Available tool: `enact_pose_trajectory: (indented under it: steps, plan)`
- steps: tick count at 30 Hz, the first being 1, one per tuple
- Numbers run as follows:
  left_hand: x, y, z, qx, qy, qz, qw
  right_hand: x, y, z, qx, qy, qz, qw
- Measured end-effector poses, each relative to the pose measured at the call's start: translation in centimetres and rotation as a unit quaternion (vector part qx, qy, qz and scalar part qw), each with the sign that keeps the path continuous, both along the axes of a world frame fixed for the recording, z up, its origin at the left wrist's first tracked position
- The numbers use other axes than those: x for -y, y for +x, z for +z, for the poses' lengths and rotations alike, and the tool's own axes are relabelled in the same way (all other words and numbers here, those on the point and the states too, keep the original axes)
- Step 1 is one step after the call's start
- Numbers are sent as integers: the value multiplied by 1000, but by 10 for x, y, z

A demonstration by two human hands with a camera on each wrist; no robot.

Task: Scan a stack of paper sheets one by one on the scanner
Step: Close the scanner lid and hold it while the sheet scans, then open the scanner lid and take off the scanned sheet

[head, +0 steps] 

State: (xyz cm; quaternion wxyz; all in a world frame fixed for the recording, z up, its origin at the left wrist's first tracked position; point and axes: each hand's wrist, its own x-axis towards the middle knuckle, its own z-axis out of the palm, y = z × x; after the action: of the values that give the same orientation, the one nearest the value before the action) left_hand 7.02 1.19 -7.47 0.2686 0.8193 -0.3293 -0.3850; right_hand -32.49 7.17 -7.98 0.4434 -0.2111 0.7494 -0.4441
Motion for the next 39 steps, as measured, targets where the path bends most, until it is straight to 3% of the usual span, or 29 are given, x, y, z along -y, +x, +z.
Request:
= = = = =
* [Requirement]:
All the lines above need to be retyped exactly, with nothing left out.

* [Reply]:
Available tool: `enact_pose_trajectory: (indented under it: steps, plan)`
- steps: tick count at 30 Hz, the first being 1, one per tuple
- Numbers run as follows:
  left_hand: x, y, z, qx, qy, qz, qw
  right_hand: x, y, z, qx, qy, qz, qw
- Measured end-effector poses, each relative to the pose measured at the call's start: translation in centimetres and rotation as a unit quaternion (vector part qx, qy, qz and scalar part qw), each with the sign that keeps the path continuous, both along the axes of a world frame fixed for the recording, z up, its origin at the left wrist's first tracked position
- The numbers use other axes than those: x for -y, y for +x, z for +z, for the poses' lengths and rotations alike, and the tool's own axes are relabelled in the same way (all other words and numbers here, those on the point and the states too, keep the original axes)
- Step 1 is one step after the call's start
- Numbers are sent as integers: the value multiplied by 1000, but by 10 for x, y, z

A demonstration by two human hands with a camera on each wrist; no robot.

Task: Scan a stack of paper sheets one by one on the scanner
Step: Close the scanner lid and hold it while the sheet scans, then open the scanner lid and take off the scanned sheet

[head, +0 steps] 

State: (xyz cm; quaternion wxyz; all in a world frame fixed for the recording, z up, its origin at the left wrist's first tracked position; point and axes: each hand's wrist, its own x-axis towards the middle knuckle, its own z-axis out of the palm, y = z × x; after the action: of the values that give the same orientation, the one nearest the value before the action) left_hand 7.02 1.19 -7.47 0.2686 0.8193 -0.3293 -0.3850; right_hand -32.49 7.17 -7.98 0.4434 -0.2111 0.7494 -0.4441
Motion for the next 39 steps, as measured, targets where the path bends most, until it is straight to 3% of the usual span, or 29 are given, x, y, z along -y, +x, +z.
Request:

This finishes the exercise.